This seems generally useful... are you game for adding it?  It seems like you could mostly just copy/paste Maybe.h into mfbt/MaybeOneOf.h, change the 'bool constructed' into a tri-state enum, templatize all the members, etc.  The one bit of trickiness that needs some template-fu is mapping the static type to the enum value you can assert on.  Here is how you do that: https://pastebin.mozilla.org/5385747.
Attached patch PatchSplinter Review
Thanks for the suggestions, here's an updated patch as discussed,
Attachment #8437114 - Attachment is obsolete: true
Attachment #8437114 - Flags: review?(luke)
Attachment #8438016 - Flags: review?(luke)
Blocks: 1023778
Blocks: 1024518
Comment on attachment 8438016 [details] [diff] [review]
Patch

Review of attachment 8438016 [details] [diff] [review]:
-----------------------------------------------------------------

::: js/src/frontend/NameFunctions.cpp
@@ +234,5 @@
>                  /*
>                   * Don't have consecutive '<' characters, and also don't start
>                   * with a '<' character.
>                   */
> +                if (!buf.empty() && buf.getChar(buf.length() - 1) != '<' && !buf.append("<"))

Can you turn this append("<") into append('<')?  (And below)

::: js/src/jsstr.cpp
@@ +699,5 @@
>          AutoCheckCannotGC nogc;
>          const CharT *chars = str->chars<CharT>(nogc);
>          for (size_t i = 0; i < length; i++) {
>              jschar c = unicode::ToLowerCase(chars[i]);
> +            MOZ_ASSERT_IF((IsSame<CharT, Latin1Char>::value), c <= 0xff);

Oh that's how.

::: js/src/vm/String-inl.h
@@ +45,5 @@
>  NewFatInlineString(ThreadSafeContext *cx, JS::Latin1Chars chars)
>  {
>      size_t len = chars.length();
>  
> +    if (EnableLatin1Strings) {

Since EnableLatin1Strings determines whether a latin1 buffer is used in StringBuffer, it seems like we don't need this here.

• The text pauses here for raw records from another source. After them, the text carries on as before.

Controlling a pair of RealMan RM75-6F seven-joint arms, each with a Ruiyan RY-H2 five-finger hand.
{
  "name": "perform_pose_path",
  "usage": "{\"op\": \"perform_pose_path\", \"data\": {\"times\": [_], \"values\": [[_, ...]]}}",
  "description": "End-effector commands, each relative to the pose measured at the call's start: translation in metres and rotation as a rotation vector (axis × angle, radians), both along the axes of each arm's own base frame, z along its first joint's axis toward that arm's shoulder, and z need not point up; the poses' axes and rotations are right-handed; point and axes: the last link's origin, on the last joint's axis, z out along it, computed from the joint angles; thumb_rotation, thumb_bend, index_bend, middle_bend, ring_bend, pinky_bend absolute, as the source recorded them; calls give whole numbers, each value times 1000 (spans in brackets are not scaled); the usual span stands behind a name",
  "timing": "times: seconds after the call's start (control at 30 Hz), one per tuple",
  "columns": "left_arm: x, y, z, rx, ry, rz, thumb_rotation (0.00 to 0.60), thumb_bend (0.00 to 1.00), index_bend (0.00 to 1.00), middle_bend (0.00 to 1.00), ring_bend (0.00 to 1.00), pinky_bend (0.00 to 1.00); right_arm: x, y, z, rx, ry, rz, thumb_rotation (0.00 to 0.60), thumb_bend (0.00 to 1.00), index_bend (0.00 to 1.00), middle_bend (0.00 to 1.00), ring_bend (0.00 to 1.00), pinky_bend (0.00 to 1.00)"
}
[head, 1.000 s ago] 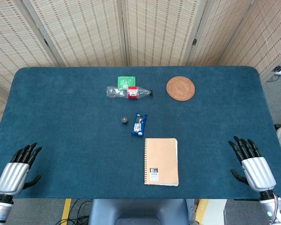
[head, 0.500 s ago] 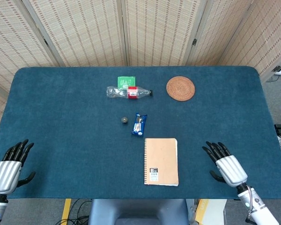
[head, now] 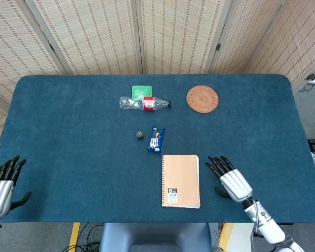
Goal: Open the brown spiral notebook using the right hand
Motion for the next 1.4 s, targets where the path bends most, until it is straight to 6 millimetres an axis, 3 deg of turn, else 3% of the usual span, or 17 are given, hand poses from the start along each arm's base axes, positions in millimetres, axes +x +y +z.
{"op": "perform_pose_path", "data": {"times": [0.03, 0.47, 1.4], "values": [[0, -1, 1, 6, 0, 1, 600, 272, 102, 51, 22, 139, 1, -3, -4, -5, -5, -2, 600, 365, 0, 0, 0, 0], [-5, 2, 6, 69, 48, 40, 600, 272, 107, 51, 22, 138, 6, -16, -31, 18, -13, 27, 600, 364, 0, 0, 0, 0], [-5, -2, 11, 85, 40, 43, 600, 272, 110, 52, 22, 130, 23, -27, -49, 31, -40, 43, 600, 383, 0, 0, 0, 0]]}}
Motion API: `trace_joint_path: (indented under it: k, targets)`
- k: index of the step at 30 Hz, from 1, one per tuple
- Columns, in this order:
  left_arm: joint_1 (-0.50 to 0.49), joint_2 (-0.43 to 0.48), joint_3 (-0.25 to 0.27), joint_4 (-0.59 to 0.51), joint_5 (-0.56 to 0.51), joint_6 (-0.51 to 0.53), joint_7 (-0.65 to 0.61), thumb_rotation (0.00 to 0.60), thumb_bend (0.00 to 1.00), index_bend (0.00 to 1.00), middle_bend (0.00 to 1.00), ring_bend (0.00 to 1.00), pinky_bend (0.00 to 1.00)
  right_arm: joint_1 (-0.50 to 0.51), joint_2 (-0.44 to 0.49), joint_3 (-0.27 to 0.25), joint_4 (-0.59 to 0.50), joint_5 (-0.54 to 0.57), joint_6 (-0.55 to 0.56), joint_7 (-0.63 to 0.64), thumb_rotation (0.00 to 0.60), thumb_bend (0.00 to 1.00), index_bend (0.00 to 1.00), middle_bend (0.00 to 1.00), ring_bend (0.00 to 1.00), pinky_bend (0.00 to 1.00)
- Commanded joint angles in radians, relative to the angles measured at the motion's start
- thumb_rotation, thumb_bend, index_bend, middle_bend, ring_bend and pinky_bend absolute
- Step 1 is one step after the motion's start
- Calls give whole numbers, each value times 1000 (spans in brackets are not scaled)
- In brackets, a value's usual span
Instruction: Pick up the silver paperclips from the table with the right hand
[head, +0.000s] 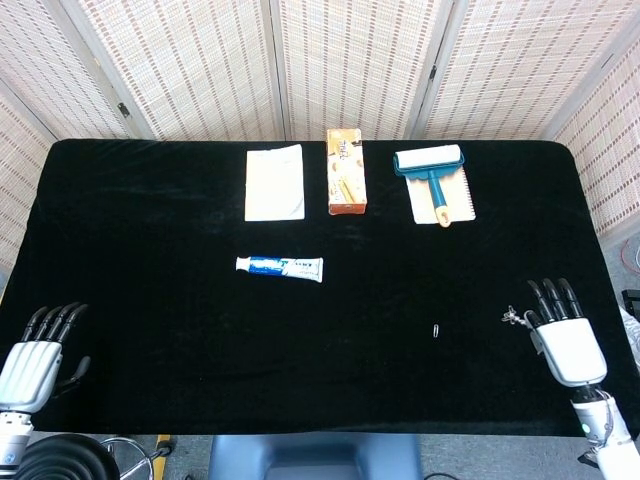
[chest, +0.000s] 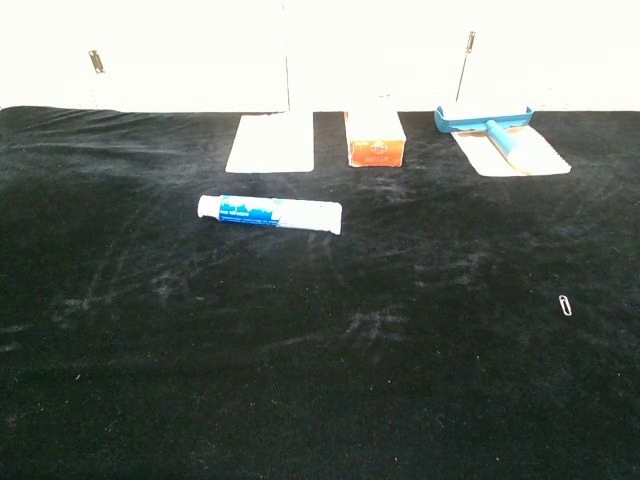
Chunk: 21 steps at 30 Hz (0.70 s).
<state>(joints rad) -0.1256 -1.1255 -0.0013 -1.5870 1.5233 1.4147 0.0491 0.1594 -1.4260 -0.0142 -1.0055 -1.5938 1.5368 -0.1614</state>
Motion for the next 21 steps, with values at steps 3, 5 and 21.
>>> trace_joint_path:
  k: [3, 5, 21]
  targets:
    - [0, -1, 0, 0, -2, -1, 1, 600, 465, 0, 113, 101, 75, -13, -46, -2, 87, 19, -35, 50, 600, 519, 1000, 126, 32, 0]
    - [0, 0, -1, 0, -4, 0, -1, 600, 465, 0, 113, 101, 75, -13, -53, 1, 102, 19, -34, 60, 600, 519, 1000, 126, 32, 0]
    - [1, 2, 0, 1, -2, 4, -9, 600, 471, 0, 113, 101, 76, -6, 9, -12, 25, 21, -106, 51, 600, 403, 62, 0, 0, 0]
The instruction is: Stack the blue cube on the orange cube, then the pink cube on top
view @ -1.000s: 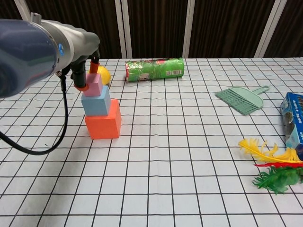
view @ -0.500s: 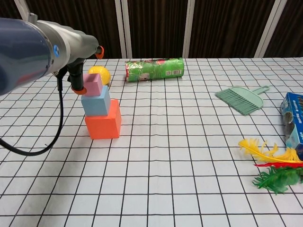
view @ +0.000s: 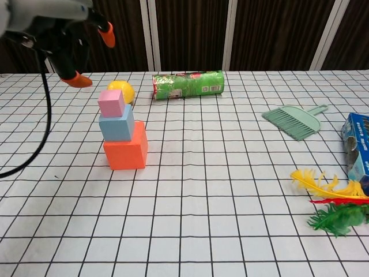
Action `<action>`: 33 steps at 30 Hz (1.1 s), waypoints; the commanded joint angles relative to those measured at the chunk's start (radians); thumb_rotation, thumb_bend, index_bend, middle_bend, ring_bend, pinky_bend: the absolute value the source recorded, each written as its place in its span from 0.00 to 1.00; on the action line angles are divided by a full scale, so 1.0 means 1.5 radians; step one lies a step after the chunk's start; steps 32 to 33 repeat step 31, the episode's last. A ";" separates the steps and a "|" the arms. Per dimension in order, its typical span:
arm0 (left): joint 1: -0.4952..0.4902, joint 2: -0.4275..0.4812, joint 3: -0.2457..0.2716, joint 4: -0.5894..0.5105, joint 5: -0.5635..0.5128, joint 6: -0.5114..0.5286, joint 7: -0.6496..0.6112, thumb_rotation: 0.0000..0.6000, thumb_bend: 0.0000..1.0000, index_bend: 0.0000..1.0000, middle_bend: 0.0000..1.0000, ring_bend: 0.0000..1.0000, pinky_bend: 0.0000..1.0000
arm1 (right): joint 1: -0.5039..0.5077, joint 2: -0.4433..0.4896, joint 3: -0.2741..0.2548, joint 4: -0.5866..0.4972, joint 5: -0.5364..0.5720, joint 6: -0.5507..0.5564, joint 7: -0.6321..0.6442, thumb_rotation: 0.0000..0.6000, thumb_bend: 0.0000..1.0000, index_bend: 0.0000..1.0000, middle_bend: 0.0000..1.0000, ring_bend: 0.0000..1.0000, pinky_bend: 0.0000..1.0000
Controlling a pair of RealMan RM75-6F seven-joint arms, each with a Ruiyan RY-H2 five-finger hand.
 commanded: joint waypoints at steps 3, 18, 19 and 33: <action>0.264 0.296 0.358 -0.009 0.420 -0.146 -0.366 1.00 0.35 0.18 0.24 0.17 0.30 | -0.002 0.001 -0.003 -0.008 -0.010 0.007 -0.008 1.00 0.19 0.08 0.10 0.13 0.16; 0.401 0.298 0.418 0.342 0.601 -0.235 -0.714 1.00 0.35 0.13 0.11 0.07 0.11 | -0.014 -0.009 -0.002 -0.016 -0.036 0.052 -0.039 1.00 0.19 0.08 0.10 0.13 0.16; 0.409 0.286 0.412 0.357 0.604 -0.232 -0.713 1.00 0.35 0.13 0.11 0.06 0.11 | -0.014 -0.010 -0.002 -0.015 -0.039 0.054 -0.042 1.00 0.19 0.08 0.10 0.13 0.16; 0.459 0.257 0.377 0.395 0.628 -0.209 -0.708 1.00 0.35 0.13 0.10 0.04 0.09 | -0.017 -0.027 0.006 0.002 -0.058 0.085 -0.046 1.00 0.19 0.06 0.10 0.13 0.16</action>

::: js/src/vm/StringBuffer.cpp
@@ +80,5 @@
> +
> +    JSFlatString *str = js_NewString<CanGC>(cx, buf.get(), len);
> +    if (str)
> +        buf.forget();
> +    return str;

Even for trivial cases like this, I like to main the general style of "early return is for failure", which would mean:
  if (!str)
      return nullptr;
  
  buf.forget();
  return str;

@@ +107,3 @@
>  
> +    return isLatin1()
> +        ? FinishStringFlat<Latin1Char>(cx, *this)

Can you align '?' and ':' with 'i' in 'isLatin' ?

@@ +118,4 @@
>          return cx->names().empty;
>  
> +    JSAtom *atom = AtomizeChars(cx, twoByteChars().begin(), len);
> +    twoByteChars().clear();

I think you need an isLatin1() branch here.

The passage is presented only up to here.